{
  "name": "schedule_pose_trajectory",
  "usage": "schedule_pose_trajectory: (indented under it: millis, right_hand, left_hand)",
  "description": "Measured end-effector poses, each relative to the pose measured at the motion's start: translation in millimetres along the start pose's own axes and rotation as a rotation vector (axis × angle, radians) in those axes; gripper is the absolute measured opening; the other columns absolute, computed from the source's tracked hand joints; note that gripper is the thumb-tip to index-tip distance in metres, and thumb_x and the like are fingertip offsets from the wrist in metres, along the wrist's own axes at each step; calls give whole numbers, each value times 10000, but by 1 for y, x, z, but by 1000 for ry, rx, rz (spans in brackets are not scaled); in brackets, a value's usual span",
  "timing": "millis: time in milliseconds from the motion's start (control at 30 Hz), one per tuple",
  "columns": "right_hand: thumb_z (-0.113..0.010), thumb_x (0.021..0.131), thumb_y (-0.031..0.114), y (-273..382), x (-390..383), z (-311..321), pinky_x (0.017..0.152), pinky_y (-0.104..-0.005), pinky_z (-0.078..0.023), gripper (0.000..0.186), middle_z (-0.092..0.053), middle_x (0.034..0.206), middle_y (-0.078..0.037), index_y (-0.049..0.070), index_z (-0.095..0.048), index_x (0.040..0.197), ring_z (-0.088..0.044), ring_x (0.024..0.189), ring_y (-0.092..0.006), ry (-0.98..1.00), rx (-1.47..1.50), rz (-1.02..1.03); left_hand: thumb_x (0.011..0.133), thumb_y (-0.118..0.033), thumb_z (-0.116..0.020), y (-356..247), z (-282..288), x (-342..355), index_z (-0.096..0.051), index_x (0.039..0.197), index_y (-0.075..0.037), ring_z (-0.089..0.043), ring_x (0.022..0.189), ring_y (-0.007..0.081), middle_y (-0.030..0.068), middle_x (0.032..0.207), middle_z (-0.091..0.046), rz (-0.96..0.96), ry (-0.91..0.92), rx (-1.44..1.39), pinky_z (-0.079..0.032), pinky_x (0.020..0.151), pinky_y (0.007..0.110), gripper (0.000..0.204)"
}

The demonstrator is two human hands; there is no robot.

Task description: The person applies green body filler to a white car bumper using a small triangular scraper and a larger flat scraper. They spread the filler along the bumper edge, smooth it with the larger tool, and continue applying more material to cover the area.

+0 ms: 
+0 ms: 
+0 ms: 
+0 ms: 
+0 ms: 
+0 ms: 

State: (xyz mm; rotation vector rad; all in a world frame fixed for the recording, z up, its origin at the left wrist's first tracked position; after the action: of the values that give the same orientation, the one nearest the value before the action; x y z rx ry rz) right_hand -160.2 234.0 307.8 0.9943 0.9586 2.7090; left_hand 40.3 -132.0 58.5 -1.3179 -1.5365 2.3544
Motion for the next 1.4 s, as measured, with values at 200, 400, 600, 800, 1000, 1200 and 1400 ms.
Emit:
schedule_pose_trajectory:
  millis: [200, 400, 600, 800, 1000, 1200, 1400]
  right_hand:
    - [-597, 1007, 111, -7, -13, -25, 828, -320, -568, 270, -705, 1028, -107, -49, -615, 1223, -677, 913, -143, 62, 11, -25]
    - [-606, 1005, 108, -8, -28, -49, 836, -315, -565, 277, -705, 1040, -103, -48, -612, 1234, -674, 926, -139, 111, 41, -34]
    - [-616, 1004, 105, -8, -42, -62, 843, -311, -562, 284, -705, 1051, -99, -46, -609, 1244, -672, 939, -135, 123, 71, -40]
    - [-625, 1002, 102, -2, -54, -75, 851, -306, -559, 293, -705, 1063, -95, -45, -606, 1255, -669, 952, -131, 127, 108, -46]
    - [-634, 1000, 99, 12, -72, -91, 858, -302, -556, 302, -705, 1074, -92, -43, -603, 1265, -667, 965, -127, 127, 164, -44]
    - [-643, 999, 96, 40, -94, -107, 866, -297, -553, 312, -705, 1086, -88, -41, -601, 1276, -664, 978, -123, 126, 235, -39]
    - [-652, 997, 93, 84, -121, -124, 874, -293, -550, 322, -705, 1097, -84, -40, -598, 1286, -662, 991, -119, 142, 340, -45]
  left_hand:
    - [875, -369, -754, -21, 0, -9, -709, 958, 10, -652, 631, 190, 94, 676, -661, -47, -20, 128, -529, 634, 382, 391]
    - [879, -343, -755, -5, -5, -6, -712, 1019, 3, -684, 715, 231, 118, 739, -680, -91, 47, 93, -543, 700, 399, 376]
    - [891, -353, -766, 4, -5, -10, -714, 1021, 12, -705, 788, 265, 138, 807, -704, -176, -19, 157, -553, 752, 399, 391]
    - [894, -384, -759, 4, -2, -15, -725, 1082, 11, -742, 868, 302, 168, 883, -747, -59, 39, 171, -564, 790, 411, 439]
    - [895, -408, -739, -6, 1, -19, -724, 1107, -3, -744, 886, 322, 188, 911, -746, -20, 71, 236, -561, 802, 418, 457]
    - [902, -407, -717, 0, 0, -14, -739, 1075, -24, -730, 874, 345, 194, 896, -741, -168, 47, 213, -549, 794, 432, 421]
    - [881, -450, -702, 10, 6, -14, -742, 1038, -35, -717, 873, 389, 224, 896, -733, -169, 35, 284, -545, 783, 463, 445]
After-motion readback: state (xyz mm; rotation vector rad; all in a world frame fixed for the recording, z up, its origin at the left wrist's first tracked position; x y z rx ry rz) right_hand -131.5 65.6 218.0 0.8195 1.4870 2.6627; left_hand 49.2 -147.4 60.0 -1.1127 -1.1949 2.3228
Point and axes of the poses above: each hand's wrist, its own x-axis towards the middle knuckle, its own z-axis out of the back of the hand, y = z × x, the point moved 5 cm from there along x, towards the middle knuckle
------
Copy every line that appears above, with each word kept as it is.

{
  "name": "schedule_pose_trajectory",
  "usage": "schedule_pose_trajectory: (indented under it: millis, right_hand, left_hand)",
  "description": "Measured end-effector poses, each relative to the pose measured at the motion's start: translation in millimetres along the start pose's own axes and rotation as a rotation vector (axis × angle, radians) in those axes; gripper is the absolute measured opening; the other columns absolute, computed from the source's tracked hand joints; note that gripper is the thumb-tip to index-tip distance in metres, and thumb_x and the like are fingertip offsets from the wrist in metres, along the wrist's own axes at each step; calls give whole numbers, each value times 10000, but by 1 for y, x, z, but by 1000 for ry, rx, rz (spans in brackets are not scaled); in brackets, a value's usual span",
  "timing": "millis: time in milliseconds from the motion's start (control at 30 Hz), one per tuple",
  "columns": "right_hand: thumb_z (-0.113..0.010), thumb_x (0.021..0.131), thumb_y (-0.031..0.114), y (-273..382), x (-390..383), z (-311..321), pinky_x (0.017..0.152), pinky_y (-0.104..-0.005), pinky_z (-0.078..0.023), gripper (0.000..0.186), middle_z (-0.092..0.053), middle_x (0.034..0.206), middle_y (-0.078..0.037), index_y (-0.049..0.070), index_z (-0.095..0.048), index_x (0.040..0.197), ring_z (-0.088..0.044), ring_x (0.024..0.189), ring_y (-0.092..0.006), ry (-0.98..1.00), rx (-1.47..1.50), rz (-1.02..1.03); left_hand: thumb_x (0.011..0.133), thumb_y (-0.118..0.033), thumb_z (-0.116..0.020), y (-356..247), z (-282..288), x (-342..355), index_z (-0.096..0.051), index_x (0.039..0.197), index_y (-0.075..0.037), ring_z (-0.089..0.043), ring_x (0.022..0.189), ring_y (-0.007..0.081), middle_y (-0.030..0.068), middle_x (0.032..0.207), middle_z (-0.091..0.046), rz (-0.96..0.96), ry (-0.91..0.92), rx (-1.44..1.39), pinky_z (-0.079..0.032), pinky_x (0.020..0.151), pinky_y (0.007..0.110), gripper (0.000..0.204)"
}

The demonstrator is two human hands; there is no robot.

Task description: The person applies green body filler to a white car bumper using a small triangular scraper and a larger flat scraper. They spread the filler along the bumper edge, smooth it with the larger tool, and continue applying more material to cover the area.

+0 ms: 
+0 ms: 
+0 ms: 
+0 ms: 
+0 ms: 
+0 ms: 

State: (xyz mm; rotation vector rad; all in a world frame fixed for the recording, z up, its origin at the left wrist's first tracked position; after the action: of the values that give the same orientation, the one nearest the value before the action; x y z rx ry rz) right_hand -160.2 234.0 307.8 0.9943 0.9586 2.7090; left_hand 40.3 -132.0 58.5 -1.3179 -1.5365 2.3544
Motion for the next 1.4 s, as measured, with values at 200, 400, 600, 800, 1000, 1200 and 1400 ms.
Emit:
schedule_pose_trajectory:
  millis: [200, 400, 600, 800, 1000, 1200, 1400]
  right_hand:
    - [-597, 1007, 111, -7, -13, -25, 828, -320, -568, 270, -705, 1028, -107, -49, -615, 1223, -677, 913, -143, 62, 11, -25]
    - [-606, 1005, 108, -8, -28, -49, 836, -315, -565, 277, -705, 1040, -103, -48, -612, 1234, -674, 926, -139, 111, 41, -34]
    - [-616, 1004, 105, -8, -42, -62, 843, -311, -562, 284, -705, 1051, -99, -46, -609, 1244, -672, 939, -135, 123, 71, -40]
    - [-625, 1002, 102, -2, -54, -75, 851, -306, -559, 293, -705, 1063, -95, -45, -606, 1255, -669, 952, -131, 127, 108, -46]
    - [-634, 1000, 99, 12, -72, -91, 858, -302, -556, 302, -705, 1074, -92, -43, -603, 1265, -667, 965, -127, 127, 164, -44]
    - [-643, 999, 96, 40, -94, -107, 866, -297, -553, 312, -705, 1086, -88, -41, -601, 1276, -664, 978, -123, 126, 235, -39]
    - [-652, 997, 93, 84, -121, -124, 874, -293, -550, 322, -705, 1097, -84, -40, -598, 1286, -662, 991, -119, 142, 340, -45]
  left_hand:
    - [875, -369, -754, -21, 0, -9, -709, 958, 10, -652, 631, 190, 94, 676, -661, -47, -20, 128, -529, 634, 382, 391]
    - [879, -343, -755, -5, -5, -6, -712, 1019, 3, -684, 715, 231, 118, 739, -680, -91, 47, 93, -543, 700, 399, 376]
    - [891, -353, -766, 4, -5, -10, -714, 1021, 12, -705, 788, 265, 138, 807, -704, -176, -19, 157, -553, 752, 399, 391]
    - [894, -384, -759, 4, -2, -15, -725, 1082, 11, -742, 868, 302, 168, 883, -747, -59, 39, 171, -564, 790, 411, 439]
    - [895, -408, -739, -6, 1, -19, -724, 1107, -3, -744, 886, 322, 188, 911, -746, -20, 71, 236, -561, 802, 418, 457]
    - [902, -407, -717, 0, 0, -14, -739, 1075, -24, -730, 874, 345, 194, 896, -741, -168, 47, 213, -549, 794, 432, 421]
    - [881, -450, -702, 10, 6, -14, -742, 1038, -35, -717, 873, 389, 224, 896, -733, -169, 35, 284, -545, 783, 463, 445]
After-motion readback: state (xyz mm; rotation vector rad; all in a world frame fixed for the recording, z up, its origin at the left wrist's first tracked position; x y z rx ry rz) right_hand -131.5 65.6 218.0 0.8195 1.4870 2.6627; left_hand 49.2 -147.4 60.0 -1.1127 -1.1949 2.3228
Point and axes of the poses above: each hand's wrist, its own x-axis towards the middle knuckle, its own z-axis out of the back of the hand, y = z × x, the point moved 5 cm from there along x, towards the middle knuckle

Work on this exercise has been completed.